_Task details_:
Filter the entries down to the lines containing "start", and copy those lines.

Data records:
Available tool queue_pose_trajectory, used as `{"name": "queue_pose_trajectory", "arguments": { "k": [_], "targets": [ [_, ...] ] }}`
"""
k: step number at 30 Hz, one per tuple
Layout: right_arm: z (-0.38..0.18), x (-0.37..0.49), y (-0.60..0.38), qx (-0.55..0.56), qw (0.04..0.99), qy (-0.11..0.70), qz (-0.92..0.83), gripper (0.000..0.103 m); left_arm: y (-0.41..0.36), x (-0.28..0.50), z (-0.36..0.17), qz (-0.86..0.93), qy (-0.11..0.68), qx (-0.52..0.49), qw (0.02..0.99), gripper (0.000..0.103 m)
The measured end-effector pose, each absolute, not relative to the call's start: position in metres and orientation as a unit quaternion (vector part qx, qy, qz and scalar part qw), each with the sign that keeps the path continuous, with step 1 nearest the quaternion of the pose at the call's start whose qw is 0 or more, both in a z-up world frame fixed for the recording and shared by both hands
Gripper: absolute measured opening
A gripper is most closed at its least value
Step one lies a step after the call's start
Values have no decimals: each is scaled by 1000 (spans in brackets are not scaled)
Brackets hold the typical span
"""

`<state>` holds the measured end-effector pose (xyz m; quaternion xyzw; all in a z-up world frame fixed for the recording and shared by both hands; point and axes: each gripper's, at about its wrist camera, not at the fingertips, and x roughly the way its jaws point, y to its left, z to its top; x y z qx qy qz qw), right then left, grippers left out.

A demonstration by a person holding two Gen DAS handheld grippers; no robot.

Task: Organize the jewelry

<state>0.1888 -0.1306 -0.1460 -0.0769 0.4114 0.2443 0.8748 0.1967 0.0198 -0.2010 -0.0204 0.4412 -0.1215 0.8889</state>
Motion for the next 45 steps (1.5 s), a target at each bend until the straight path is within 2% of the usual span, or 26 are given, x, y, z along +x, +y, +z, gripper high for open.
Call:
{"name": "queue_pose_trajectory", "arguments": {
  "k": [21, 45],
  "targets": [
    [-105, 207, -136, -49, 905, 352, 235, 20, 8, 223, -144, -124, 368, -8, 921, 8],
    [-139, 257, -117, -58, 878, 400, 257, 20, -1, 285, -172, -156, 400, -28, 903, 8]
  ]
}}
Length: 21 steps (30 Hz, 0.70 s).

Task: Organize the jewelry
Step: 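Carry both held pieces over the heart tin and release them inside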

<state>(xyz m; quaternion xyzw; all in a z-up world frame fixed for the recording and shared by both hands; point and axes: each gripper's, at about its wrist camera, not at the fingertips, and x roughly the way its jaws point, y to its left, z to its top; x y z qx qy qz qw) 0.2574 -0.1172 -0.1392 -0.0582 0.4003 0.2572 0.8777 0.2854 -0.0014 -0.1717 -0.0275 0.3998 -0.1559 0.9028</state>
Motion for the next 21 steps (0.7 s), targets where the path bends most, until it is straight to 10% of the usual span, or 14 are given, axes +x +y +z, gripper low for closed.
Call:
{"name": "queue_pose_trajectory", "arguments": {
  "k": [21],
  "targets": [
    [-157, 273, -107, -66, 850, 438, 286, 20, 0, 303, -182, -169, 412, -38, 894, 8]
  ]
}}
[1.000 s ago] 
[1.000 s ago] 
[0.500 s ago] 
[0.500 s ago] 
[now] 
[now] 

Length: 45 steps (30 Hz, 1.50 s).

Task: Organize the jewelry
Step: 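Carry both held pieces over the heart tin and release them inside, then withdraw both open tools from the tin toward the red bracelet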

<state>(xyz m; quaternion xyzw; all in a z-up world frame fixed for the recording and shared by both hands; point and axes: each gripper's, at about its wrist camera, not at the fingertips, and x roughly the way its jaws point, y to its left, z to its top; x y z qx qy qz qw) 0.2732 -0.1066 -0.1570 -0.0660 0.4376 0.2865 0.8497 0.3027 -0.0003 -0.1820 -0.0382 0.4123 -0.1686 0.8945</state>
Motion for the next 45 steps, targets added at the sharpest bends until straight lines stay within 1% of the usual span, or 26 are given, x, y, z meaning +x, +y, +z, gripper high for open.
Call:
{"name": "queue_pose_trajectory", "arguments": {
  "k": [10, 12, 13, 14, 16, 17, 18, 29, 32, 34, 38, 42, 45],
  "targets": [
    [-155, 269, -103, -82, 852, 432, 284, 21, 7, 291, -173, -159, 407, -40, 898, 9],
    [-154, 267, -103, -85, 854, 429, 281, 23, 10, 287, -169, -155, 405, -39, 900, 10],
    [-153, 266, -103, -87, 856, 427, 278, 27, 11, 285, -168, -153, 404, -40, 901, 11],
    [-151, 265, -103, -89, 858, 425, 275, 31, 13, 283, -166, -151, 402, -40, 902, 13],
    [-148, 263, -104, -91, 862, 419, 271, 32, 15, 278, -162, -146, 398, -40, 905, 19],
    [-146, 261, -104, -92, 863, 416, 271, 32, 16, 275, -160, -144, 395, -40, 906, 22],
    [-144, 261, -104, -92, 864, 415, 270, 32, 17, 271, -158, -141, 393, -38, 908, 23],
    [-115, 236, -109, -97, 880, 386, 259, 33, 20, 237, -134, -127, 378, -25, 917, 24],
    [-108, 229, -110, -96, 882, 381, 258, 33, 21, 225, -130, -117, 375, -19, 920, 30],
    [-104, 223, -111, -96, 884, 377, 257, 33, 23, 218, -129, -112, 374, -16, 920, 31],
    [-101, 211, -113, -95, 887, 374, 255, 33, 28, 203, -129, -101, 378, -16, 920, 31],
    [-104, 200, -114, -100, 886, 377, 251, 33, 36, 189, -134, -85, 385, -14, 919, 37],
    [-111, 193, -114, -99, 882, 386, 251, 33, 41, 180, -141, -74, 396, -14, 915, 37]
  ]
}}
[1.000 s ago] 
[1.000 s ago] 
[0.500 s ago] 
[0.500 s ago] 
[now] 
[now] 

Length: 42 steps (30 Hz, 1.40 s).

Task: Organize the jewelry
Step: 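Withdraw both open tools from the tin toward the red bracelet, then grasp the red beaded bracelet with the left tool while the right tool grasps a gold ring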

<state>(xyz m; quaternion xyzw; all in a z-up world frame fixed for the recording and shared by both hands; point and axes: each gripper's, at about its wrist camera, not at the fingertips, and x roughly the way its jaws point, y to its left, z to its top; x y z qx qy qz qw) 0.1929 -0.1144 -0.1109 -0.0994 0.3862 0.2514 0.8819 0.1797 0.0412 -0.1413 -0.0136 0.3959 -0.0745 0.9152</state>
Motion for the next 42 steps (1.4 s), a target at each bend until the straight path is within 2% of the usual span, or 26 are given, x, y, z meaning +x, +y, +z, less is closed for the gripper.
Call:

_Solution to this exercise_:
The measured end-effector pose, each absolute, not relative to the call's start: position in metres and orientation as a unit quaternion (vector part qx, qy, qz and scalar part qw), each with the sign that keeps the path continuous, with step 1 nearest the quaternion of the pose at the call's start whose qw is 0 or more, both in a z-up world frame fixed for the recording and shared by both hands
Step one lies a step after the call's start

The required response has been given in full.